How to freeze BN layers while training the rest of network (mean and var wont freeze)

@Usama_Hasan’s code snippet could be used to freeze the affine parameters of all batchnorm layers, but I would rather use isinstance(child, nn.BatchNorm2d) instead of the name check.
Anyway, his code should also work. :slight_smile:

2 Likes

Yes, @ptrblck thanks for the advice, it’s a more pythonic and stable solution.

1 Like

usually, I use model.train() when training, but now I don’t wanna train the BN during the training. does it sounds right if in training I do model.eval() and then do the following


for name ,child in (model.named_children()):
    if name.find('BatchNorm') != -1:
        for param in child.parameters():
            param.requires_grad = False
    else:
        for param in child.parameters():
            param.requires_grad = True

The code looks alright, but again I would recommend to use isinstance instead of the name check. :wink:
Note that model.eval() will also disable dropout layers (any maybe change the behavior of custom layers), so you might want to call eval() only on the batchnorm layers.

3 Likes

oh I see,
Didn’t know I can call eval() just on BN layers
Will give it a try with eval on BN layers and will use isinstance
thanks for clarifying

1 Like

here is what you want to do.

You dont need to use both hasattr and eval together. But I just did it to be safe.
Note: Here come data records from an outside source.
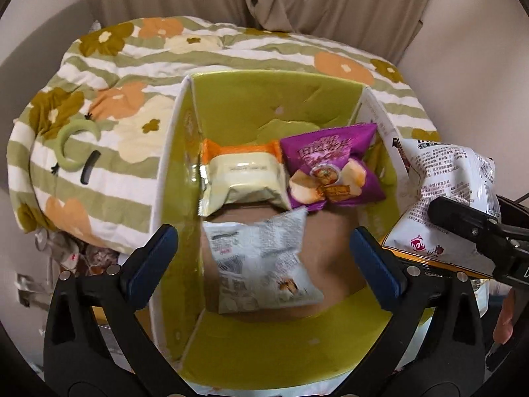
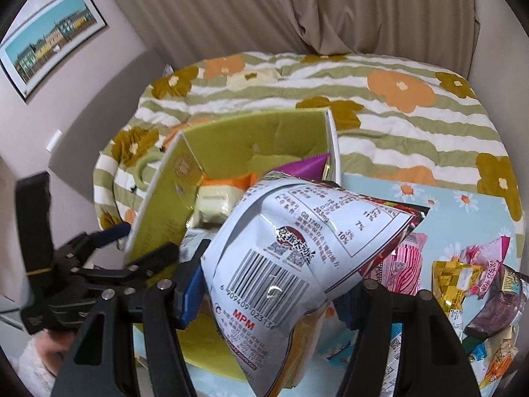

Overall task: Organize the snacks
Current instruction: 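Lower both white bags into the yellow box and open both tools, then withdraw both tools from the box toward the remaining snacks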

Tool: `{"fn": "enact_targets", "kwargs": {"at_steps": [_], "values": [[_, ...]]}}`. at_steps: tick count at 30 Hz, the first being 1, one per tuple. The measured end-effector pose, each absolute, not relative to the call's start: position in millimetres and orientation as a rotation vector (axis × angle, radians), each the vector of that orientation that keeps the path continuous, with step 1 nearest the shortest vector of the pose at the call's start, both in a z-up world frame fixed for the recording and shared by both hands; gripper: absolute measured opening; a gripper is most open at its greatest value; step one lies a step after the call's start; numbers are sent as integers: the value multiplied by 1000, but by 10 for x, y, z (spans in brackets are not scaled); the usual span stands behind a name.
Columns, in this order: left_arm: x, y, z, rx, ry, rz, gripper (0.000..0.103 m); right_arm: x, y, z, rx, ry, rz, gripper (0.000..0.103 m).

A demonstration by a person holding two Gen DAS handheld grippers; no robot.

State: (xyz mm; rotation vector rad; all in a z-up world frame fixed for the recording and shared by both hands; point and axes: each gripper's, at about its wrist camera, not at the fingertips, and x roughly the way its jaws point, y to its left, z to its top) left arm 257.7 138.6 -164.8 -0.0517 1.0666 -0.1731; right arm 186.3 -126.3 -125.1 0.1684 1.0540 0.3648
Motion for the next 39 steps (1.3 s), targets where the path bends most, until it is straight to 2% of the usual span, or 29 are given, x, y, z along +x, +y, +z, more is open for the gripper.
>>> {"fn": "enact_targets", "kwargs": {"at_steps": [10, 17, 18, 20, 21, 22, 31, 39], "values": [[2327, 1447, -1508, 7, 1042, -62, 103, 1859, -1055, -1279, 45, 1070, 468, 61], [2239, 1608, -1410, -51, 1033, -10, 103, 1940, -882, -1348, -61, 1089, 558, 61], [2224, 1628, -1408, -57, 1032, -5, 103, 1949, -867, -1369, -62, 1092, 566, 63], [2204, 1653, -1408, -63, 1033, 7, 103, 1959, -848, -1407, -58, 1089, 578, 74], [2190, 1659, -1407, -69, 1033, 13, 102, 1957, -855, -1418, -55, 1087, 581, 87], [2182, 1667, -1409, -72, 1033, 15, 102, 1947, -869, -1434, -51, 1083, 585, 94], [2100, 1646, -1381, -82, 1020, 7, 102, 1794, -996, -1486, -18, 1075, 556, 96], [2036, 1588, -1130, -85, 963, -25, 102, 1636, -1011, -1213, -45, 994, 527, 96]]}}
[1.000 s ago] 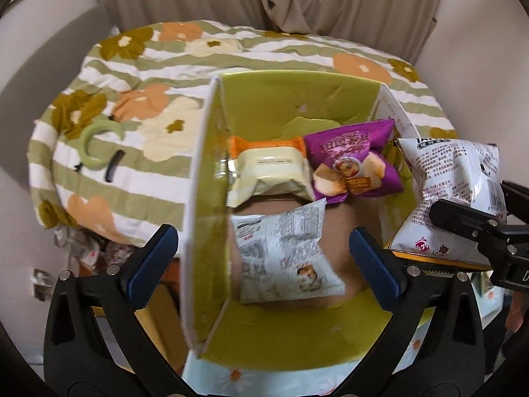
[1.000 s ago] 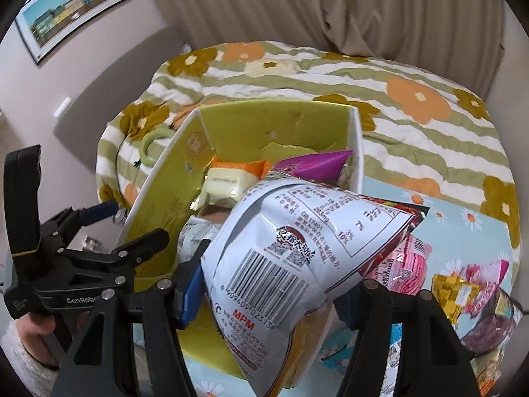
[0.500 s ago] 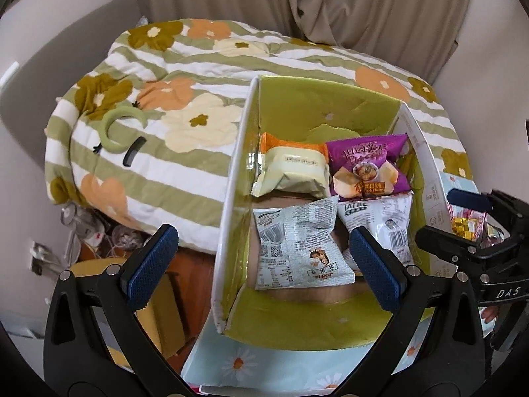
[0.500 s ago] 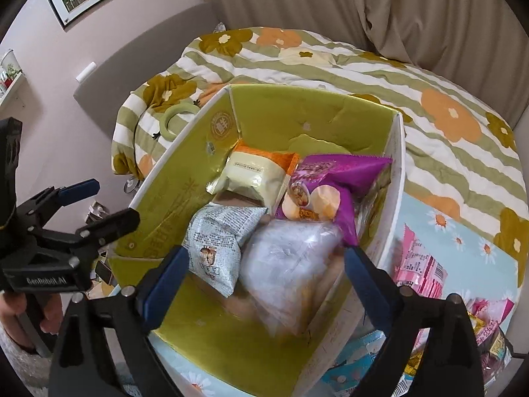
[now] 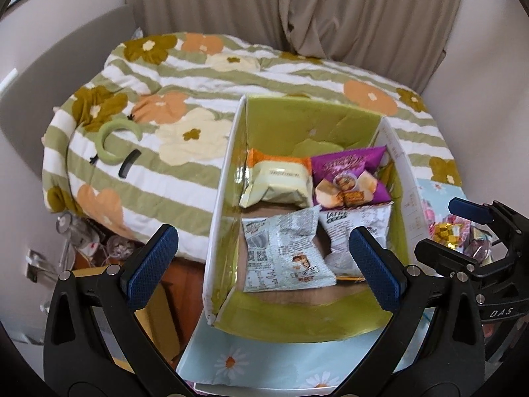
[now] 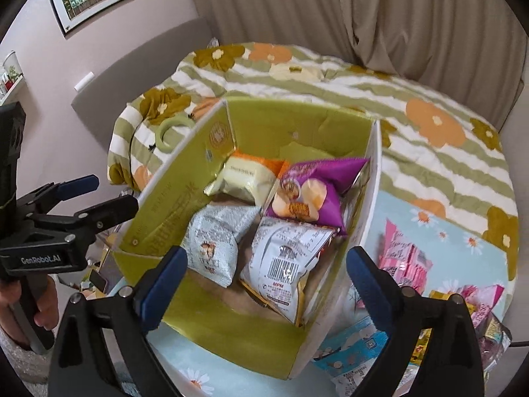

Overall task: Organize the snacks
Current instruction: 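Withdraw both tools from the box toward the remaining snacks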

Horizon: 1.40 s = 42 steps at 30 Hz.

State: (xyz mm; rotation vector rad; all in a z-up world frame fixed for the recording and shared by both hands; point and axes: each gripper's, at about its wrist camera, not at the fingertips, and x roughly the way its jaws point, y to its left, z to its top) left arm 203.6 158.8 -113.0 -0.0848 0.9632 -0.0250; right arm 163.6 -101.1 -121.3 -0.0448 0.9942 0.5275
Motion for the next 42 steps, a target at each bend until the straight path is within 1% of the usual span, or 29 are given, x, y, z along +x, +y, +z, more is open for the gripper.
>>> {"fn": "enact_targets", "kwargs": {"at_steps": [7, 13, 19, 25, 30, 34, 42], "values": [[1970, 1531, -930, -70, 923, -76, 102, 1448, -1087, -875, -58, 932, 448, 96], [1908, 1307, -761, -60, 886, -173, 102, 1172, -1308, -628, -42, 858, 311, 96], [1747, 932, -647, -47, 855, -254, 102, 882, -1791, -469, 87, 823, 192, 96], [1469, 421, -596, -17, 830, -292, 102, 513, -2492, -380, 166, 781, 87, 96], [1182, -62, -652, -26, 839, -287, 102, 282, -2979, -430, 188, 775, 55, 96], [962, -480, -783, -19, 861, -296, 102, 122, -3364, -567, 218, 817, 43, 96], [705, -1137, -1296, 25, 929, -264, 103, -119, -3943, -1007, 270, 919, 38, 96]]}}
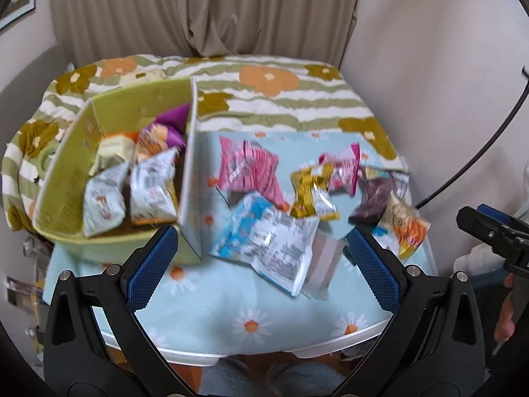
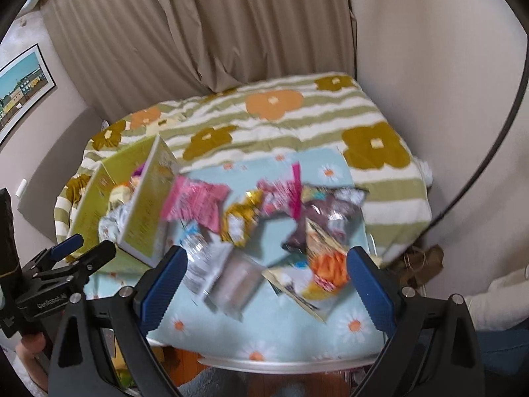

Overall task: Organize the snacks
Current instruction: 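Withdraw both tools from the box toward the remaining snacks, then grasp a white snack bag with the left tool while the right tool grasps the orange fries bag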

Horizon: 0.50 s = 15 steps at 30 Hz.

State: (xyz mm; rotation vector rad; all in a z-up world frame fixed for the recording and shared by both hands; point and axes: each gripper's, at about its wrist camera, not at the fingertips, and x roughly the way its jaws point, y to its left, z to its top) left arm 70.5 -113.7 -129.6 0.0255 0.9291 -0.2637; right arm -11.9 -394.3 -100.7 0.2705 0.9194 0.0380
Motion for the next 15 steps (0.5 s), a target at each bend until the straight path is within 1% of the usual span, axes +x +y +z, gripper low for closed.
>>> {"fn": "enact_targets", "kwargs": {"at_steps": [7, 15], "values": [[693, -1376, -1798, 110, 974, -208, 103, -165, -4210, -1491, 313, 1012, 37, 96], [776, -1665, -2327, 283, 1008, -194, 103, -85, -4389, -2049, 401, 1105, 38, 96]]}}
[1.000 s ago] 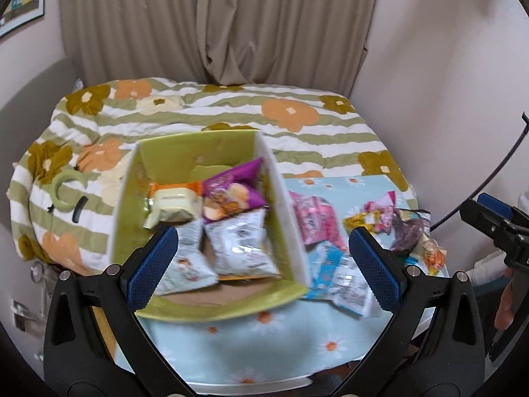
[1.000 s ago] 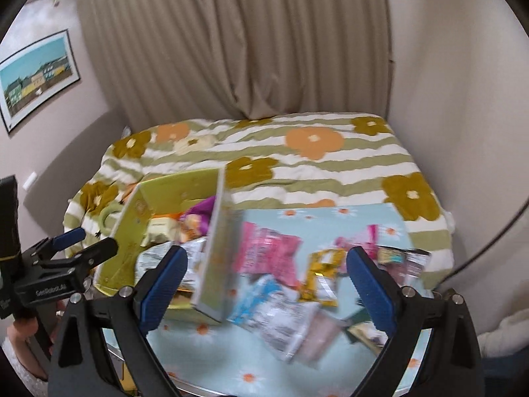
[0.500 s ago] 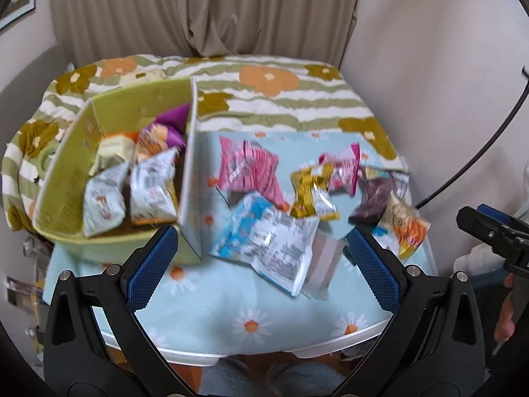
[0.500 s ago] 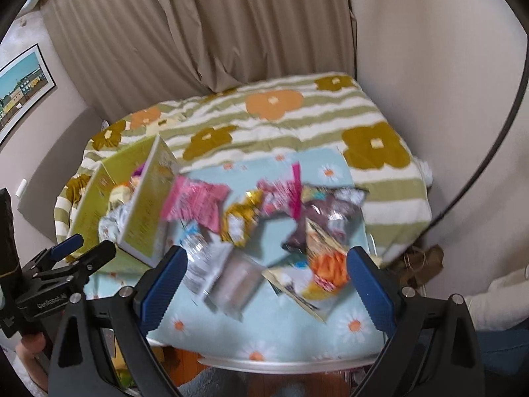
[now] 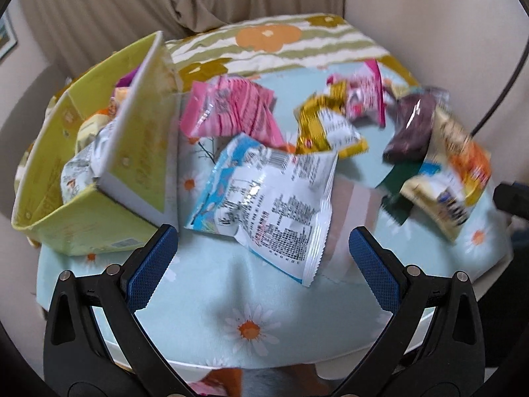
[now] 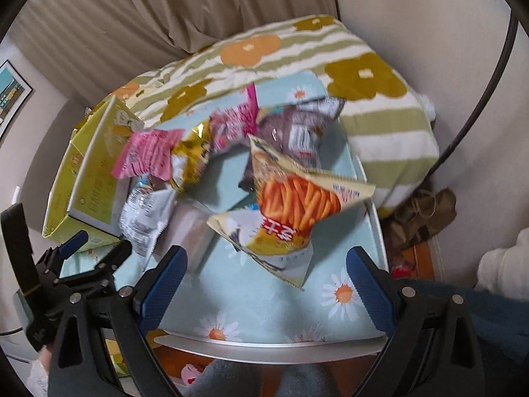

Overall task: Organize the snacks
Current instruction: 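Grasp a white snack bag with the left tool while the right tool grasps the orange fries bag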

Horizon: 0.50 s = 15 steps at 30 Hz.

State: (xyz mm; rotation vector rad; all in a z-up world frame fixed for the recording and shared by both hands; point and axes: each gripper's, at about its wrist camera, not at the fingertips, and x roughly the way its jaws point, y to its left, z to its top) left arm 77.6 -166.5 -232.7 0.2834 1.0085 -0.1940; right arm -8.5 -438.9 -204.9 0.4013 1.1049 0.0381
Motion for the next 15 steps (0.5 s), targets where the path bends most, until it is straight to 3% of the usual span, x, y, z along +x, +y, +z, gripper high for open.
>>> {"fn": "enact_targets", "kwargs": {"at_steps": [15], "values": [[1058, -1902, -2699, 488, 1004, -152, 102, 75, -4447, -2460, 496, 1170, 32, 96]]}}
for module in model.modules():
    # print(module)
    if isinstance(module, nn.BatchNorm2d):
        if hasattr(module, 'weight'):
            module.weight.requires_grad_(False)
        if hasattr(module, 'bias'):
            module.bias.requires_grad_(False)
        module.eval()
7 Likes

@ptrblck I use module.eval() to freeze the stats of an instancenorm layer (with track_running_stats = True) after some epochs. However, the running_mean and ranning_var are still updating over training. Any idea why this may happen?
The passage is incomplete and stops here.